Halfway 2015 prices dropped sharply as international demand did not keep pace with the rise in production in Bolivia and Peru.

Pablo, seeing that his investments no longer rendered, decided to return to the city. His life had improved there as he had been able to build a house and buy a taxi with the money from the quinoa boom.

Two years later, Doña Justina is of course unsatisfied with the lower prices as this decreased her income. But she states it may come with some positive side-effect: time to reflect on the negative sides of the rapid increase in production. “We are suffering from drought. But besides that, we suffer from an increase in sand storms covering the small plants. We feel this is in part an effect of the rapid increase in production, of not respecting the fragility of the pasture and fallow land”. She explains how the newcomers did not own llama’s and villagers sold part of their flocks as they could gain more from quinoa production. Converting pasture and fallow land meant taking away the native vegetation that used to work as wind barrier. Furthermore, it meant using lands that were traditionally not cultivated due to poor soil structure, proneness to inundation or drought. Use of tractors for ploughing without the right knowledge on handling them, further damaged these soils. Combined with shorter rainfall periods, attributed to climate change, this led to an increase in areas of dry, uncovered sand, prone to wind erosion.
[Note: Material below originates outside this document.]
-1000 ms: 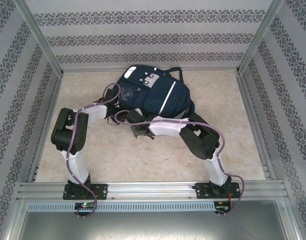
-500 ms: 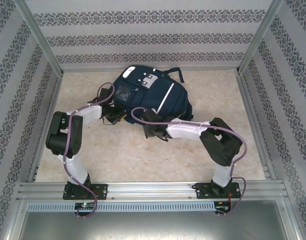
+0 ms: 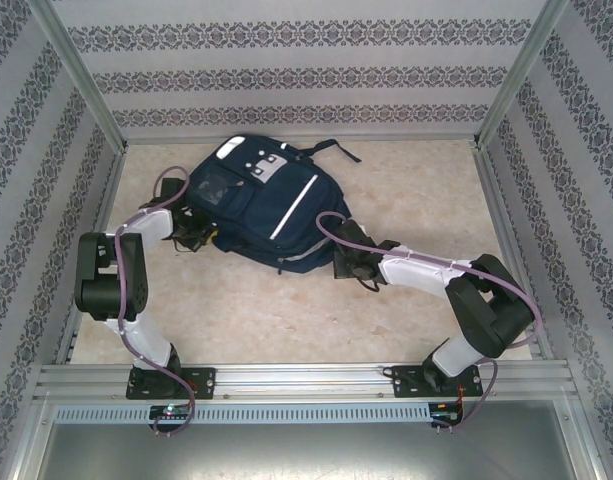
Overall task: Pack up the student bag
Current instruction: Zip the student bag at the middle-left of the table.
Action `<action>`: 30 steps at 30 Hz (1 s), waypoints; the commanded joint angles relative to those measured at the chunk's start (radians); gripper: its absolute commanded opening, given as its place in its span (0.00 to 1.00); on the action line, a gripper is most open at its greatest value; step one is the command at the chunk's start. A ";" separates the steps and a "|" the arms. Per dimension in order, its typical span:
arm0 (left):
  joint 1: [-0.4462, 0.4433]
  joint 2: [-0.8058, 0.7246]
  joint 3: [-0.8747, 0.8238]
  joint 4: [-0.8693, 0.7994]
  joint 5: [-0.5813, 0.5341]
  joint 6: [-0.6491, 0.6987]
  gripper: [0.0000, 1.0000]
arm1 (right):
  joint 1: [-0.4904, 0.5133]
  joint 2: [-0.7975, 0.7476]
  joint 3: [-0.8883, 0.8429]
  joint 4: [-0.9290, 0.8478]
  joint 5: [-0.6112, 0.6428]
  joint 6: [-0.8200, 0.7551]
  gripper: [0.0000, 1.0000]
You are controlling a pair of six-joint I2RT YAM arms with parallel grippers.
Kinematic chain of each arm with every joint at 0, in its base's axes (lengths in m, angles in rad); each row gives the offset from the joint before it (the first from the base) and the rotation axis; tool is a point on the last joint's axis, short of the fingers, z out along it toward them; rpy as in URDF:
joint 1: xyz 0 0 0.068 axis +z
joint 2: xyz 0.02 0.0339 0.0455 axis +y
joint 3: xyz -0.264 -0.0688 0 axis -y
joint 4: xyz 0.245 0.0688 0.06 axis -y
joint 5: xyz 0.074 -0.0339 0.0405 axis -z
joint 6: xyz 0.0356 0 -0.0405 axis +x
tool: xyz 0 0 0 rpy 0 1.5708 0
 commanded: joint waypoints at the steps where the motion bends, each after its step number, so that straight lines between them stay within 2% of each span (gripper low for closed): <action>1: 0.010 -0.025 0.027 -0.056 -0.064 0.038 0.22 | 0.017 -0.025 0.007 -0.008 -0.018 0.009 0.00; 4: -0.016 -0.064 0.022 -0.072 -0.050 0.031 0.53 | 0.039 -0.012 0.042 -0.019 -0.027 0.004 0.00; 5: -0.027 -0.080 0.019 -0.080 -0.053 0.031 0.56 | 0.053 -0.009 0.055 -0.026 -0.016 0.000 0.00; 7: -0.057 -0.121 -0.001 -0.095 -0.054 0.032 0.57 | 0.085 -0.002 0.089 -0.047 0.010 -0.007 0.16; 9: -0.082 -0.158 -0.023 -0.109 -0.061 0.035 0.57 | 0.111 0.006 0.116 -0.059 0.015 -0.008 0.25; 13: -0.118 -0.220 -0.083 -0.103 -0.067 0.053 0.58 | 0.163 0.019 0.169 -0.070 0.010 -0.001 0.27; 15: -0.122 -0.220 -0.101 -0.087 -0.061 0.068 0.62 | 0.181 0.038 0.201 -0.075 0.004 0.001 0.27; 20: -0.131 -0.152 -0.115 -0.043 -0.016 0.099 0.62 | 0.162 0.132 0.289 -0.089 -0.018 -0.009 0.27; 23: -0.162 -0.107 -0.128 -0.015 -0.030 0.103 0.61 | 0.121 0.193 0.321 -0.083 -0.027 -0.029 0.27; 30: -0.273 -0.065 -0.160 0.052 -0.066 0.042 0.36 | -0.009 0.335 0.414 -0.117 -0.051 -0.123 0.27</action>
Doña Justina: “If we want to go on gaining from quinoa production in our village, we will need new communitarian norms and rules about good agricultural practices. We should also oblige producers who come from outside to invest part of their money in facilities in our village, not only in the towns. Now that we realized this, we will be able to better reap the benefits of a new price surge. In the long run a more cautious approach may lead to more profits.” In fact, there are already a few villages, for example the community of Cotaña, with such new communitarian rules that may lead by example.

Others in the village are more pessimistic: last year they already suffered harvest losses due to drought. This year none of their fields will yield due to severe drought and sand storms. Various families or family members have migrated temporarily to the cities or to Argentine in search of paid labour. Nonetheless, if export prices stay around 2 US dollars, they will come back next year to sow again in hope for early rains.
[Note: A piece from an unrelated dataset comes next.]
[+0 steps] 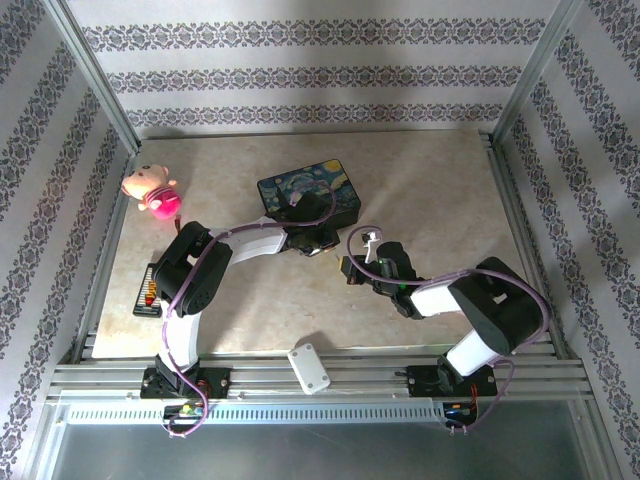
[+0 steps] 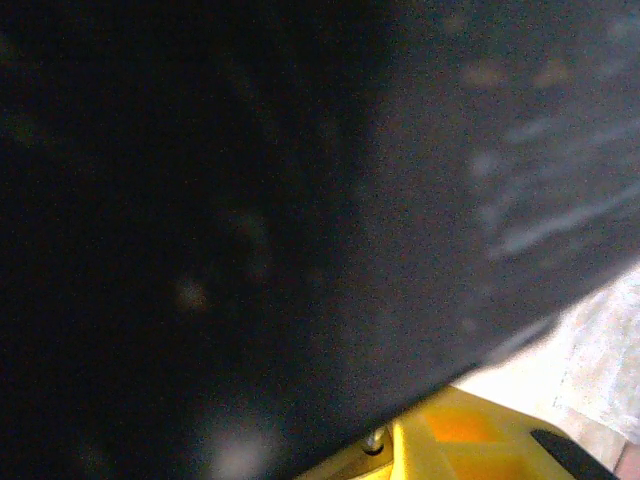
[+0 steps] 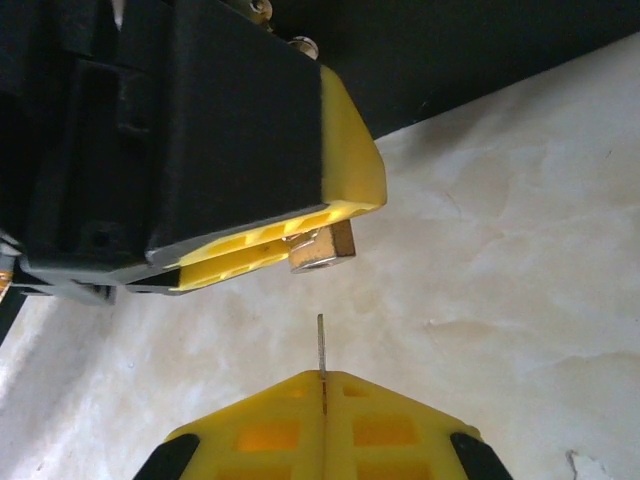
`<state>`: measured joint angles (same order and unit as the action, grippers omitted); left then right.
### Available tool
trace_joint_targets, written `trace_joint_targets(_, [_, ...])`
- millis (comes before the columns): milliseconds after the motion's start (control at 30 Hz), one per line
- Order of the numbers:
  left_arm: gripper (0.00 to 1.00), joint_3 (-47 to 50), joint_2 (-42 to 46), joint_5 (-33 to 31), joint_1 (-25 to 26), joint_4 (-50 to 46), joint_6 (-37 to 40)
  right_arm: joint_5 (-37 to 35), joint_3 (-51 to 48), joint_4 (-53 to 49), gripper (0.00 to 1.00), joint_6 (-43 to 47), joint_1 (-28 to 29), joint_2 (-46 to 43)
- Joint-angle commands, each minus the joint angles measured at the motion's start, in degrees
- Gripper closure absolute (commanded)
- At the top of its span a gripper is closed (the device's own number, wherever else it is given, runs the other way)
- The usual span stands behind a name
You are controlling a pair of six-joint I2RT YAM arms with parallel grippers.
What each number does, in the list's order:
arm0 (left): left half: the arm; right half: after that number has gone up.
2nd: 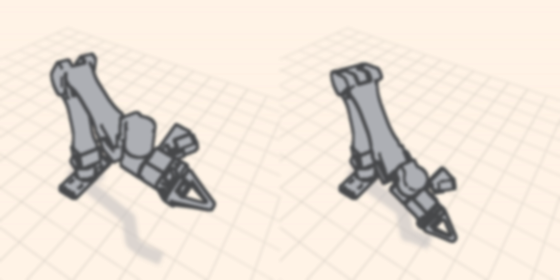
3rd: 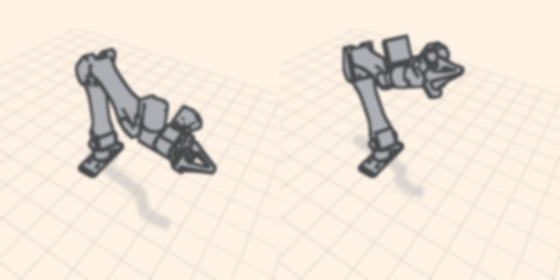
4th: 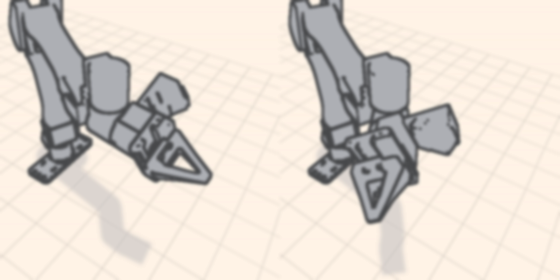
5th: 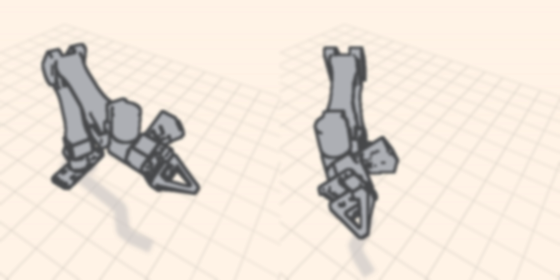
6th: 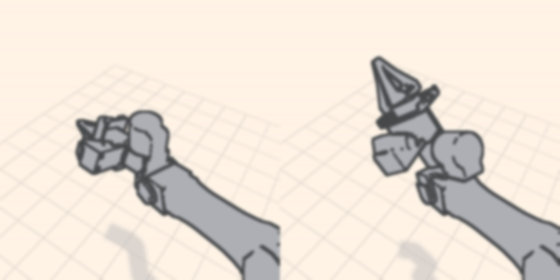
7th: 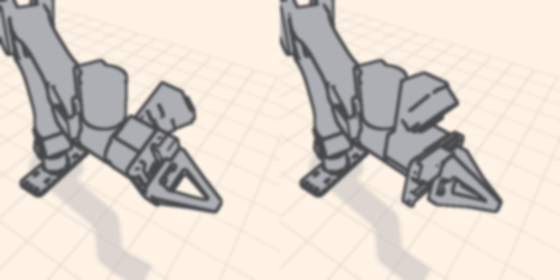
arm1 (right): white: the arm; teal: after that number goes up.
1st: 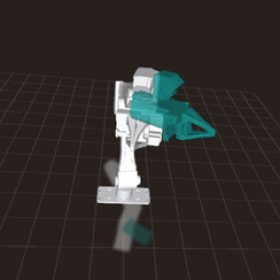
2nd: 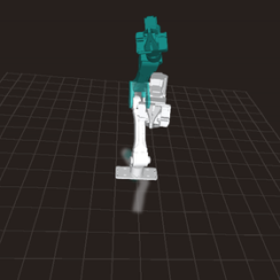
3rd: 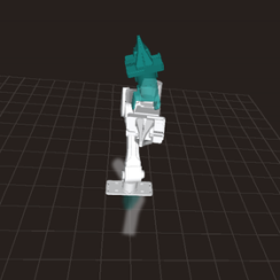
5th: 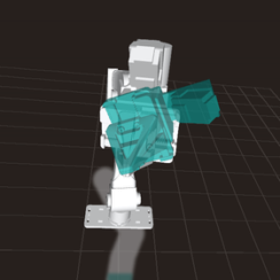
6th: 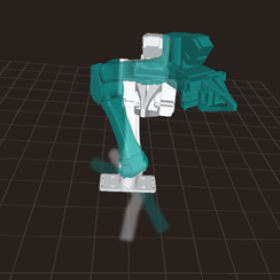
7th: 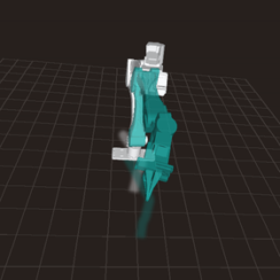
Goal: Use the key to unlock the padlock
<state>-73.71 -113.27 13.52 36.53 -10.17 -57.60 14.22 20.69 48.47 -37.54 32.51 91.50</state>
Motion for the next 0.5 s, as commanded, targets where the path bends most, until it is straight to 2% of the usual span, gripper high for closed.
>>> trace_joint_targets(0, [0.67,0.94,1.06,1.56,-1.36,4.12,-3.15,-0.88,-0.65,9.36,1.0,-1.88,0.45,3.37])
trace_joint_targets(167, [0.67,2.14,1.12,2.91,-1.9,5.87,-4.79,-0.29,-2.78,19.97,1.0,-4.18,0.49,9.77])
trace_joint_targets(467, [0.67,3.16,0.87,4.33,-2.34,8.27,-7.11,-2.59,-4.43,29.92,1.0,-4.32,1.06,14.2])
In this article, the characters of Ana and Doña Naty are real, while Hector, Justina and Pablo are construed out of several informal interviews.
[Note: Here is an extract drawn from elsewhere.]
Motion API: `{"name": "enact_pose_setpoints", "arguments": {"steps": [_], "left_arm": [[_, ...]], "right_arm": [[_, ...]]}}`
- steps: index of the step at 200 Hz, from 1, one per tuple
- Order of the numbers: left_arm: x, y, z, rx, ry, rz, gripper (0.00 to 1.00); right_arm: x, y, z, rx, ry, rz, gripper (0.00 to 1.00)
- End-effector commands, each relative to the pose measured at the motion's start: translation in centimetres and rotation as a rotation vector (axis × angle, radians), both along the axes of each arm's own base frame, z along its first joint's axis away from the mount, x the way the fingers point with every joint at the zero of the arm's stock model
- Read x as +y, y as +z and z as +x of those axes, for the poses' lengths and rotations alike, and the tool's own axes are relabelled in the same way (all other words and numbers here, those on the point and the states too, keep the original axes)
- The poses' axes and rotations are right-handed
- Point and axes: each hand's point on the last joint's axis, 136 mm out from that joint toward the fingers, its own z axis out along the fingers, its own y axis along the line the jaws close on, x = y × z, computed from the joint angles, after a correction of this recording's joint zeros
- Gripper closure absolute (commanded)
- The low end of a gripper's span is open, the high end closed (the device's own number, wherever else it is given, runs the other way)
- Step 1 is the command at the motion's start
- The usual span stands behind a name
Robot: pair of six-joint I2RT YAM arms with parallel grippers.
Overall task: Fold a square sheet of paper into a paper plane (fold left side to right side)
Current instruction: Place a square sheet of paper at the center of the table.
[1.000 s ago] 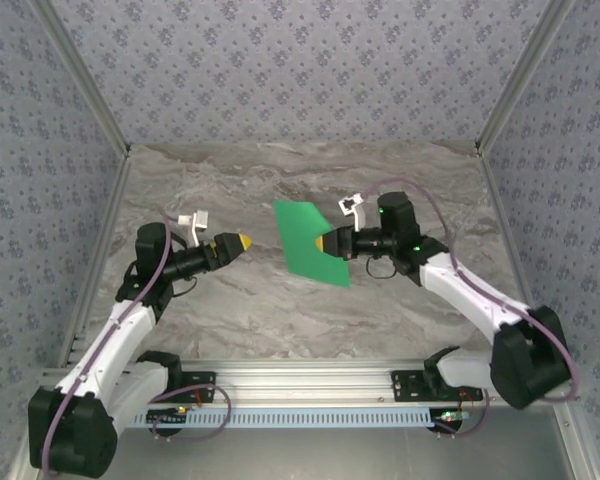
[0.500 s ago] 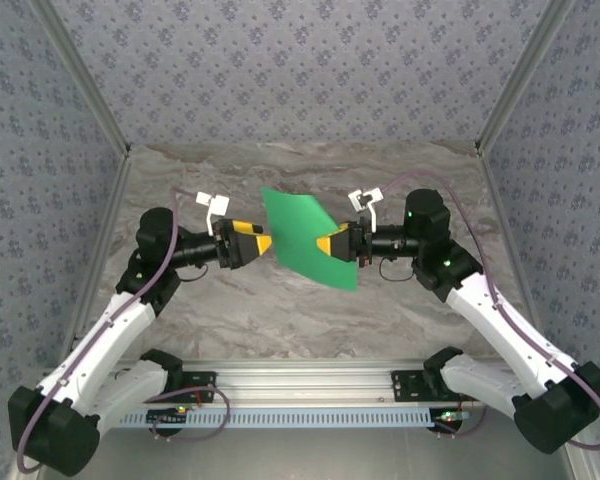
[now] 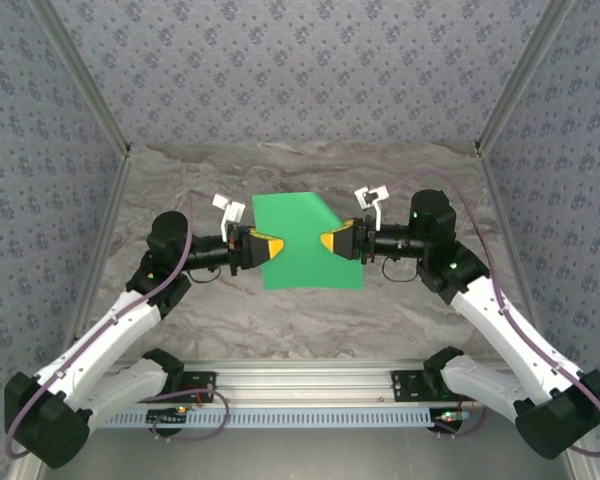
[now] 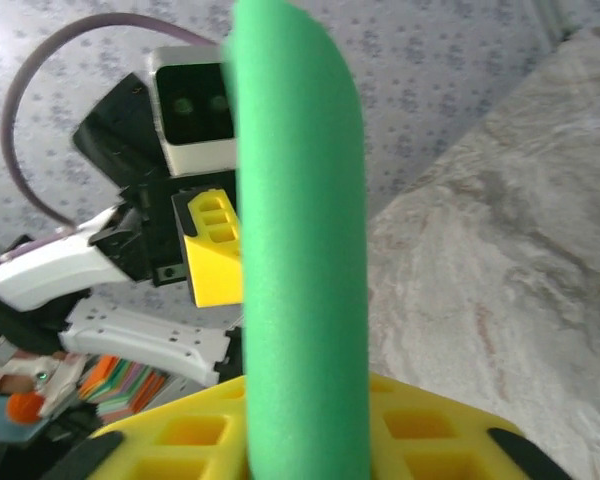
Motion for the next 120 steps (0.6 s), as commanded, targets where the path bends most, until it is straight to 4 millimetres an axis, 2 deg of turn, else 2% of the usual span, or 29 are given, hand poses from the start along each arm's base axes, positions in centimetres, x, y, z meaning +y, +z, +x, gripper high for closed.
{"name": "enact_pose_setpoints", "arguments": {"steps": [1, 16, 40, 64, 81, 99, 120], "left_arm": [[0.0, -1.7, 1.0, 0.024, 0.052, 0.018, 0.94], [-0.1, -4.4, 1.8, 0.102, 0.082, 0.064, 0.99], [-0.2, -8.9, 2.7, 0.221, 0.118, 0.138, 1.00], [-0.1, -13.7, 3.1, 0.334, 0.138, 0.215, 1.00], [0.1, -16.9, 3.1, 0.404, 0.155, 0.271, 1.00], [0.6, -20.4, 3.0, 0.472, 0.179, 0.345, 1.00], [1.1, -23.9, 2.9, 0.543, 0.196, 0.419, 1.00]], "right_arm": [[-1.7, -2.7, 1.3, 0.027, -0.123, -0.105, 0.63], [-2.9, -4.8, 2.2, 0.046, -0.202, -0.186, 0.52], [-4.6, -8.4, 3.4, 0.086, -0.304, -0.309, 0.37], [-6.1, -11.7, 4.3, 0.121, -0.386, -0.412, 0.28], [-6.7, -13.8, 4.9, 0.153, -0.423, -0.463, 0.28], [-6.5, -16.1, 5.1, 0.209, -0.425, -0.476, 0.28], [-5.4, -18.8, 5.2, 0.307, -0.417, -0.433, 0.38]]}}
[1] Aymara is the second largest indigenous population in Bolivia.

[2] It is hard to give reliable data on domestic consumption: production figures and official export data are available, but there is also illegal or informal border trade with Peru. Around 20-40 % of total production left Bolivia in this way up until mid-2015. Afterwards the situation might have reversed, with Peruvian quinoa entering the Bolivian market to compensate for bad harvests. Sources: IICA, Ministerio de Desarollo Rural y Tierras

* Ms Jenneke van Vliet hold a Master Degree from Wageningen UR and works as a consultant on sustainable agriculture for CLM in the Netherlands. During a sabbatical year in Bolivia, she contributed to the work of PROINPA towards biological pest control in quinoa. She wrote this article in collaboration with Freek-Jan Koekoek from Mercadero.